» **TASK REQUIREMENTS**
Please repeat each line of the data exactly, with nothing left out.
┌─ MATERIAL FOR THIS TASK
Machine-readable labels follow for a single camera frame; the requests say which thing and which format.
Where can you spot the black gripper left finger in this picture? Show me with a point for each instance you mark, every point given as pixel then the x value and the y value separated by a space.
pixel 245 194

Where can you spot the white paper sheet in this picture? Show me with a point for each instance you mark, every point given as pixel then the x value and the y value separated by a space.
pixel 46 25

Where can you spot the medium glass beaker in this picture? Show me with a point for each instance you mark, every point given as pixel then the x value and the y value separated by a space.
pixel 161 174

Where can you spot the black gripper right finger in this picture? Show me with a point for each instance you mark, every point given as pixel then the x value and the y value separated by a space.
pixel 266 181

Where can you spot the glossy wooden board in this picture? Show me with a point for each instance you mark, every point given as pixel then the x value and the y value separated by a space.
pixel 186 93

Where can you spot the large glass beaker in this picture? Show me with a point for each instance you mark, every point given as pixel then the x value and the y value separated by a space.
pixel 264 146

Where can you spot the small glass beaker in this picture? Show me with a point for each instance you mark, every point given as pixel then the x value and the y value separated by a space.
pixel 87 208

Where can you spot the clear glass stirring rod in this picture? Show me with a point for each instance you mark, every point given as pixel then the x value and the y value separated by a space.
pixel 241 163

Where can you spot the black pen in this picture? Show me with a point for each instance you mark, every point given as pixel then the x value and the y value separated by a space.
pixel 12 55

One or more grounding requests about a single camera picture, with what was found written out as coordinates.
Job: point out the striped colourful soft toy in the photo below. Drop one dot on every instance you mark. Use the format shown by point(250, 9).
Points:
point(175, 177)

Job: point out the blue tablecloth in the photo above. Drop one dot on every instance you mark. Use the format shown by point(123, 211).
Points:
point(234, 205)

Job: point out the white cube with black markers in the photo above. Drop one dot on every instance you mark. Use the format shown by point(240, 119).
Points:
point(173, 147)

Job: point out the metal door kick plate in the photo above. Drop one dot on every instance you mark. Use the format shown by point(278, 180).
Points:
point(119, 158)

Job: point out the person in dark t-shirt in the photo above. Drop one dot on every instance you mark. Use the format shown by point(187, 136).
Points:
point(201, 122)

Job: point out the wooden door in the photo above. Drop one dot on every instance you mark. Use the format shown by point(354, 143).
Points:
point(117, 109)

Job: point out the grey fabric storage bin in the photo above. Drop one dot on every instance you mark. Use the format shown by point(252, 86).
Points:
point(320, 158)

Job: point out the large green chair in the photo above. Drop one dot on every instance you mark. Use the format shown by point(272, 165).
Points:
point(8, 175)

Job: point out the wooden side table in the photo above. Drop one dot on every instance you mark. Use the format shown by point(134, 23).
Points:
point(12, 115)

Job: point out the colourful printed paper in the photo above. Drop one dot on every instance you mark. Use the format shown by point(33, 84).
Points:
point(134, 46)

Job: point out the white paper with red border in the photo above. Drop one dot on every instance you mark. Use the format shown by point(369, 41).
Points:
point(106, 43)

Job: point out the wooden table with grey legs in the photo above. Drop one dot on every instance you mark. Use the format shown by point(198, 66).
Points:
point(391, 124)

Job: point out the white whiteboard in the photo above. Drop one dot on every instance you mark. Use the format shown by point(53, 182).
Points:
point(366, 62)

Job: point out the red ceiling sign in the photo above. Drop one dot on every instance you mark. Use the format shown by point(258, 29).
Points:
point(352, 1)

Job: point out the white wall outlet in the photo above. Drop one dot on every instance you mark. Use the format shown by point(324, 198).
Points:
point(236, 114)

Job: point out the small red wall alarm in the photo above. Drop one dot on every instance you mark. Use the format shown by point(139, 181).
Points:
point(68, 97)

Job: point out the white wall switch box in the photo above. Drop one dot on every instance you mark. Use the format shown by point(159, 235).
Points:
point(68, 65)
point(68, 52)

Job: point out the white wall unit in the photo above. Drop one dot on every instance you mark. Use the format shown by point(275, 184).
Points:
└─
» **SOLVED PROBLEM**
Machine-readable labels follow for a single camera frame; the requests say which thing and which format.
Where can you spot the black gripper left finger in this picture? Show me with a point for each instance you mark, every point given as pixel then the x value and the y value separated by a space.
pixel 245 194

Where can you spot the white paper sheet in this picture? Show me with a point for each instance you mark, every point given as pixel then the x value and the y value separated by a space.
pixel 46 25

Where can you spot the medium glass beaker in this picture? Show me with a point for each instance you mark, every point given as pixel then the x value and the y value separated by a space.
pixel 161 174

Where can you spot the black gripper right finger in this picture? Show me with a point for each instance you mark, every point given as pixel then the x value and the y value separated by a space.
pixel 266 181

Where can you spot the glossy wooden board in this picture? Show me with a point for each instance you mark, every point given as pixel then the x value and the y value separated by a space.
pixel 186 93

Where can you spot the large glass beaker in this picture? Show me with a point for each instance you mark, every point given as pixel then the x value and the y value separated by a space.
pixel 264 146

Where can you spot the small glass beaker in this picture? Show me with a point for each instance you mark, every point given as pixel then the x value and the y value separated by a space.
pixel 87 208

Where can you spot the clear glass stirring rod in this picture? Show me with a point for each instance you mark, every point given as pixel then the x value and the y value separated by a space.
pixel 241 163

Where can you spot the black pen in this picture? Show me with a point for each instance you mark, every point given as pixel then the x value and the y value separated by a space.
pixel 12 55

One or more grounding requests about a single camera picture, with what was found written out as coordinates.
Job: point out the striped colourful soft toy in the photo below. Drop one dot on every instance you mark. Use the format shown by point(250, 9).
Points:
point(175, 177)

Job: point out the blue tablecloth in the photo above. Drop one dot on every instance you mark. Use the format shown by point(123, 211).
Points:
point(234, 205)

Job: point out the white cube with black markers in the photo above. Drop one dot on every instance you mark. Use the format shown by point(240, 119).
Points:
point(173, 147)

Job: point out the metal door kick plate in the photo above. Drop one dot on every instance you mark. Use the format shown by point(278, 180).
Points:
point(119, 158)

Job: point out the person in dark t-shirt in the photo above. Drop one dot on every instance you mark. Use the format shown by point(187, 136).
Points:
point(201, 122)

Job: point out the wooden door in the photo above. Drop one dot on every instance you mark. Use the format shown by point(354, 143).
Points:
point(117, 109)

Job: point out the grey fabric storage bin in the photo above. Drop one dot on every instance you mark. Use the format shown by point(252, 86).
Points:
point(320, 158)

Job: point out the large green chair in the photo above. Drop one dot on every instance you mark. Use the format shown by point(272, 165).
Points:
point(8, 175)

Job: point out the wooden side table in the photo above. Drop one dot on every instance you mark. Use the format shown by point(134, 23).
Points:
point(12, 115)

Job: point out the colourful printed paper in the photo above. Drop one dot on every instance you mark. Use the format shown by point(33, 84).
Points:
point(134, 46)

Job: point out the white paper with red border in the photo above. Drop one dot on every instance you mark. Use the format shown by point(369, 41).
Points:
point(106, 43)

Job: point out the wooden table with grey legs in the photo above. Drop one dot on every instance you mark. Use the format shown by point(198, 66).
Points:
point(391, 124)

Job: point out the white whiteboard in the photo above. Drop one dot on every instance you mark. Use the format shown by point(53, 182).
Points:
point(366, 62)

Job: point out the red ceiling sign in the photo above. Drop one dot on every instance you mark. Use the format shown by point(258, 29).
Points:
point(352, 1)

Job: point out the white wall outlet in the photo above. Drop one dot on every instance you mark. Use the format shown by point(324, 198).
Points:
point(236, 114)

Job: point out the small red wall alarm in the photo above. Drop one dot on every instance you mark. Use the format shown by point(139, 181).
Points:
point(68, 97)

Job: point out the white wall switch box in the photo above. Drop one dot on every instance you mark. Use the format shown by point(159, 235).
Points:
point(68, 65)
point(68, 52)

Job: point out the white wall unit in the photo above. Drop one dot on every instance you mark. Use the format shown by point(275, 184).
Points:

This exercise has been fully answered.